Disclaimer: Eric Rood will be getting paid to sit on the 24 Hours of LeMons Supreme Court for this race, punishing drivers for their misdeeds and generally doing his best to maintain order on the racetrack. He will, however, not be participating in BS Inspection, so know that this preview is written without any ability to influence classing.
The 24 Hours of LeMons will trudge on to its third and final 2013 race in the series’ Midwest Region at Road America in Elkhart Lake, Wisconsin. With temperatures expected to top out below 50 degrees and flirt with freezing overnight, the Chubba Cheddar Enduro should be a severe test of man and machine with teams struggling to keep warm enough in the paddock to keep their machines, embrittled by the cold, in somewhat-running order. In a way, this is a microcosm of Midwestern races, where weather extremes are the norm.

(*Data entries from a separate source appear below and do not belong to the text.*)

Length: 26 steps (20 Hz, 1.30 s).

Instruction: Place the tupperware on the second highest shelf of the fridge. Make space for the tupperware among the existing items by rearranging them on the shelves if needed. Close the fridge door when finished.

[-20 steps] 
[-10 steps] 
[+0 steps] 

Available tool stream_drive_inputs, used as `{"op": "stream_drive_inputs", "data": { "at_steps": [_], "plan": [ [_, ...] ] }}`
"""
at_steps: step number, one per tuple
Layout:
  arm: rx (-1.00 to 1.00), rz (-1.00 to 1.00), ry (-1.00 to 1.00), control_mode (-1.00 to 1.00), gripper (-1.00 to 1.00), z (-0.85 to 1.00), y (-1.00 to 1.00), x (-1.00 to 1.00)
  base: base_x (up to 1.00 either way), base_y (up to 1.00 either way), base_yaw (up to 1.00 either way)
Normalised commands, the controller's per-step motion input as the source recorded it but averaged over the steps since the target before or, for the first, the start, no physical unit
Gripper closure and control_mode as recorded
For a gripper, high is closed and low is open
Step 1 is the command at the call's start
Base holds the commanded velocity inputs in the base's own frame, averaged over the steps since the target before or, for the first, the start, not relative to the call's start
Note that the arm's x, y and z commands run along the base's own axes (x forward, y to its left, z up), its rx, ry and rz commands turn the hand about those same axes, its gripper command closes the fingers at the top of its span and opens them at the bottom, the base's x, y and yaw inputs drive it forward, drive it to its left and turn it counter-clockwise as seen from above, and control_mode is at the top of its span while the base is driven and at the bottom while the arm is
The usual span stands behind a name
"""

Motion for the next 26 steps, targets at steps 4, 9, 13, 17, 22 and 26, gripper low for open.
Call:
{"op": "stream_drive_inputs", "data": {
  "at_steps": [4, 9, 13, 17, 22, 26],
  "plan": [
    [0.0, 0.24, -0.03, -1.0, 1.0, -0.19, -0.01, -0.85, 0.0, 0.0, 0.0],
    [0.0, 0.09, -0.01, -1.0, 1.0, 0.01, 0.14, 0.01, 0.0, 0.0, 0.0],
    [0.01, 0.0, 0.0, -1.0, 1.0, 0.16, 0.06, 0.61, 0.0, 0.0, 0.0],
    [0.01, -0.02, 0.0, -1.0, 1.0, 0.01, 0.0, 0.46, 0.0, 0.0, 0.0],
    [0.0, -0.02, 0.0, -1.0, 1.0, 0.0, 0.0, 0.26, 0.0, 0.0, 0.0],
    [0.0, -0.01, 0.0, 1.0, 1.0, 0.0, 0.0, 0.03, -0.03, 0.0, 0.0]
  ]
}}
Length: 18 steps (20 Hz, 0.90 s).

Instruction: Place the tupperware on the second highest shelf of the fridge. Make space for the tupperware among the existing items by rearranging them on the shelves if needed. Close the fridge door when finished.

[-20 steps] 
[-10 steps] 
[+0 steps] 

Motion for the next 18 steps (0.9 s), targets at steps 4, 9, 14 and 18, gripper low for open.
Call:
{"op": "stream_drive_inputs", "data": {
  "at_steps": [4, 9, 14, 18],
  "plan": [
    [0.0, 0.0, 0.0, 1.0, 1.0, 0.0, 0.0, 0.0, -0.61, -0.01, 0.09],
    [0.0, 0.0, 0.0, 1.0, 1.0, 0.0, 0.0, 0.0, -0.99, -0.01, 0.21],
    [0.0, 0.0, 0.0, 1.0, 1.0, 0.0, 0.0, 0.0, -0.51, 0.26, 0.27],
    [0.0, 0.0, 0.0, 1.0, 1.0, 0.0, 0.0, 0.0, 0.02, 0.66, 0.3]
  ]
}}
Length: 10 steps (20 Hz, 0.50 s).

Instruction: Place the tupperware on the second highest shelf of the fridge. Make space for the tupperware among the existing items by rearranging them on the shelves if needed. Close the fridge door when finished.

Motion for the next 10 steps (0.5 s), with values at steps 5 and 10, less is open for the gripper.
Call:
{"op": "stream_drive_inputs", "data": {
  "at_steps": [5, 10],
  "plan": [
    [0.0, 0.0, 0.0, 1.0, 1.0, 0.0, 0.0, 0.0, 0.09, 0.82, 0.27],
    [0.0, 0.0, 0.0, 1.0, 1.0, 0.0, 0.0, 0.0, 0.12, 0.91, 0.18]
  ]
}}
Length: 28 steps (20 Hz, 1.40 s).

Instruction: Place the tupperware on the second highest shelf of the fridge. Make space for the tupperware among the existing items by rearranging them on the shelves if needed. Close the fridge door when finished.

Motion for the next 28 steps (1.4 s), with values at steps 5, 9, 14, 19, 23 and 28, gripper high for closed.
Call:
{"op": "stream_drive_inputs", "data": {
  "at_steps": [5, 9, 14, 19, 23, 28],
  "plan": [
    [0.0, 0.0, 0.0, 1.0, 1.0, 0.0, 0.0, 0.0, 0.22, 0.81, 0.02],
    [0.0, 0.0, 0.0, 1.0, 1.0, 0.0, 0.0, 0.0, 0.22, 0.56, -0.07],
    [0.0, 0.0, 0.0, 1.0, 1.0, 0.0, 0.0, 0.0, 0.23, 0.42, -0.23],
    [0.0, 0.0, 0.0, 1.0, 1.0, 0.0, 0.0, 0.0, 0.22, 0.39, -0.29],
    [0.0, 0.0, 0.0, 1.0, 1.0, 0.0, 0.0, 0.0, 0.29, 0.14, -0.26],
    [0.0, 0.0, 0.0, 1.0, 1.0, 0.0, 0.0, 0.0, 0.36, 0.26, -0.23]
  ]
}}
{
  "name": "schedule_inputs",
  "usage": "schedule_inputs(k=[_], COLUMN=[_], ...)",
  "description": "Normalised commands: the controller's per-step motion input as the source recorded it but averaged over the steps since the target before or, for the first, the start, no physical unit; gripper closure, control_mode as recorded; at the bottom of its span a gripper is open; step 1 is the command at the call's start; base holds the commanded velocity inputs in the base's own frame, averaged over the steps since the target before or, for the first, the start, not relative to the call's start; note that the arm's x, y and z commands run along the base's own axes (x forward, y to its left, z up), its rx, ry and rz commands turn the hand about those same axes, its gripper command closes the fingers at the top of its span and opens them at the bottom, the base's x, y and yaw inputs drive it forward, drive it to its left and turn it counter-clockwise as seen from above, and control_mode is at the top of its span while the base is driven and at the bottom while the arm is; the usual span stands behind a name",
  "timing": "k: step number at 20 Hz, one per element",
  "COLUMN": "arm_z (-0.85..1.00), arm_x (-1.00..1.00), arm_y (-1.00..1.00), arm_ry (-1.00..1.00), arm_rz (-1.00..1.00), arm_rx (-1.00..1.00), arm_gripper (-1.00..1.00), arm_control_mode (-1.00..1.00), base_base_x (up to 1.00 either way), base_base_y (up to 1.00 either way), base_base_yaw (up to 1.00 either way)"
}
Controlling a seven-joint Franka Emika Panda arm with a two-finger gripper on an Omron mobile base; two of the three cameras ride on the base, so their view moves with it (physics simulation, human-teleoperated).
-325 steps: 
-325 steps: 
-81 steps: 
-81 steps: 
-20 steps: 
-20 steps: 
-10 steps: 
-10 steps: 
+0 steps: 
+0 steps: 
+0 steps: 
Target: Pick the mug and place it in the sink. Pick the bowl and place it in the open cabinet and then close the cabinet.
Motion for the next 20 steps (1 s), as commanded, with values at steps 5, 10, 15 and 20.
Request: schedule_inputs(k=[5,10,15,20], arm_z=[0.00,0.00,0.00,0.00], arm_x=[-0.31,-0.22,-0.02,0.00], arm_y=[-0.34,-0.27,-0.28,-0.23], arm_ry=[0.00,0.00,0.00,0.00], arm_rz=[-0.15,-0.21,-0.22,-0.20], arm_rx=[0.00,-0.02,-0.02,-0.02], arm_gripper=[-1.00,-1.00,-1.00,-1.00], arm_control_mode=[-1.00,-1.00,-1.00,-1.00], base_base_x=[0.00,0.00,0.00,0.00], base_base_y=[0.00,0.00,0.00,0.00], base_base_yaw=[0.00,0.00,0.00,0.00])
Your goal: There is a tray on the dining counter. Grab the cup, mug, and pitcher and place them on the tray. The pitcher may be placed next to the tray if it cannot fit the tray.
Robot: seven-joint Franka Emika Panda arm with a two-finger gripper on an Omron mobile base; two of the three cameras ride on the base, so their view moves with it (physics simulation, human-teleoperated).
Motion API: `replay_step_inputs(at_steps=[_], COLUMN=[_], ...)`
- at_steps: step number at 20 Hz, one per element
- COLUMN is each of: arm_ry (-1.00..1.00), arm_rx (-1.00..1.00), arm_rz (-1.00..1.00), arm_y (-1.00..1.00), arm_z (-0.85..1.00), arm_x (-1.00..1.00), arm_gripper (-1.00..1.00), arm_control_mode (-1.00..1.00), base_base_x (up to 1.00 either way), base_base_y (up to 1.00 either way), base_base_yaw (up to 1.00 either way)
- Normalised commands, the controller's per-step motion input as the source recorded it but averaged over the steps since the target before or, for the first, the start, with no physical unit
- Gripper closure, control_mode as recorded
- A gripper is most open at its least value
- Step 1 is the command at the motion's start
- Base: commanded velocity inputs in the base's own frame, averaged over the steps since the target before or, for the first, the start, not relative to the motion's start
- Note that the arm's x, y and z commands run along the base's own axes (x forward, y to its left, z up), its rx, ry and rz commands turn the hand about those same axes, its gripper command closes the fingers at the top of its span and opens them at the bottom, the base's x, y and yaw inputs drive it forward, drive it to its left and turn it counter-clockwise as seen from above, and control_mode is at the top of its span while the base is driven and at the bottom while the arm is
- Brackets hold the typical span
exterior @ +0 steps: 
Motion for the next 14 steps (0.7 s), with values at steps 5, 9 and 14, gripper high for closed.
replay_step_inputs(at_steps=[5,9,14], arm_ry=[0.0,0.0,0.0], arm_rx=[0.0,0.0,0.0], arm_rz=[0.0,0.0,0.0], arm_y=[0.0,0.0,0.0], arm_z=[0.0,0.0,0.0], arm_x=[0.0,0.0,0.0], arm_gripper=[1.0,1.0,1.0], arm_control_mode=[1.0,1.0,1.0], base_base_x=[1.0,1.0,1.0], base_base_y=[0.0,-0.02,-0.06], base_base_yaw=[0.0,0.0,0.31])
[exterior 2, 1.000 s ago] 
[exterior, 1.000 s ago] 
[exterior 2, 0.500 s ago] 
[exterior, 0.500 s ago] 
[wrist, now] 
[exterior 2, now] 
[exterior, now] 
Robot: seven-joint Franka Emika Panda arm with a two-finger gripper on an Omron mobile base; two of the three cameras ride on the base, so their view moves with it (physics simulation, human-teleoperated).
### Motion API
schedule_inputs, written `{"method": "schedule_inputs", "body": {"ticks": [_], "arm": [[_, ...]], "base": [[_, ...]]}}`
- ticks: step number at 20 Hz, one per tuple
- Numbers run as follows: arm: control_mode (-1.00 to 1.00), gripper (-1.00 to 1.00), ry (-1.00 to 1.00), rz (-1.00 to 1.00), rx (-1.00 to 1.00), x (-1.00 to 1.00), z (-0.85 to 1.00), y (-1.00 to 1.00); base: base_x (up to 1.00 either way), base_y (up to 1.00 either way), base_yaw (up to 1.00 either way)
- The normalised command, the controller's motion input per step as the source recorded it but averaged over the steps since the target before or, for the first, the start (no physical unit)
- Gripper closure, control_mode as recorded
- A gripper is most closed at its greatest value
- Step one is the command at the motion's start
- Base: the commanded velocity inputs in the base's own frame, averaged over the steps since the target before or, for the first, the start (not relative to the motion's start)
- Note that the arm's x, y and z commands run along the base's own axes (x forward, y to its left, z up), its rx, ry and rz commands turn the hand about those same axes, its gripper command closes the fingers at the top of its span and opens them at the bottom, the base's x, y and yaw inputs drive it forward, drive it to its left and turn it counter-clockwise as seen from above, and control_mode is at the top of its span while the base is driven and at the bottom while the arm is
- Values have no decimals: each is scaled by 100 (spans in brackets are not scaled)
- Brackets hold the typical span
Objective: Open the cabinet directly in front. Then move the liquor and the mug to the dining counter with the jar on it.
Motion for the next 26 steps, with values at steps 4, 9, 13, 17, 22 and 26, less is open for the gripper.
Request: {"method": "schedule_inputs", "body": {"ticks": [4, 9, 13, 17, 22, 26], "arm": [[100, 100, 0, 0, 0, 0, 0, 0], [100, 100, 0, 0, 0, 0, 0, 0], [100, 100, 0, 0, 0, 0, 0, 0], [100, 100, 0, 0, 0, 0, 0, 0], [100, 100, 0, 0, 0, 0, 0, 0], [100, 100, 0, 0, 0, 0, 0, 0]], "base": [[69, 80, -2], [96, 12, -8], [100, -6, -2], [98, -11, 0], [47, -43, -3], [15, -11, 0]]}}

This preview writer will also be providing in-race updates for Hooniverse from the Penalty Box when not disciplining some of the expected 300 or so drivers from about 80 expected teams. Consider it a “Dispatches from the frozen Tundra of Justice” and check back throughout this upcoming weekend to see how the race is progressing. Take a look at the unofficial entry list here and follow the jump to get the lowdown.
Class A/Overall
With a plethora of high-speed sections, Road America is typically a course that rewards horsepower cars. As a general rule, more cylinders is better, but it can’t be stressed enough that endurance racing can produce surprising results.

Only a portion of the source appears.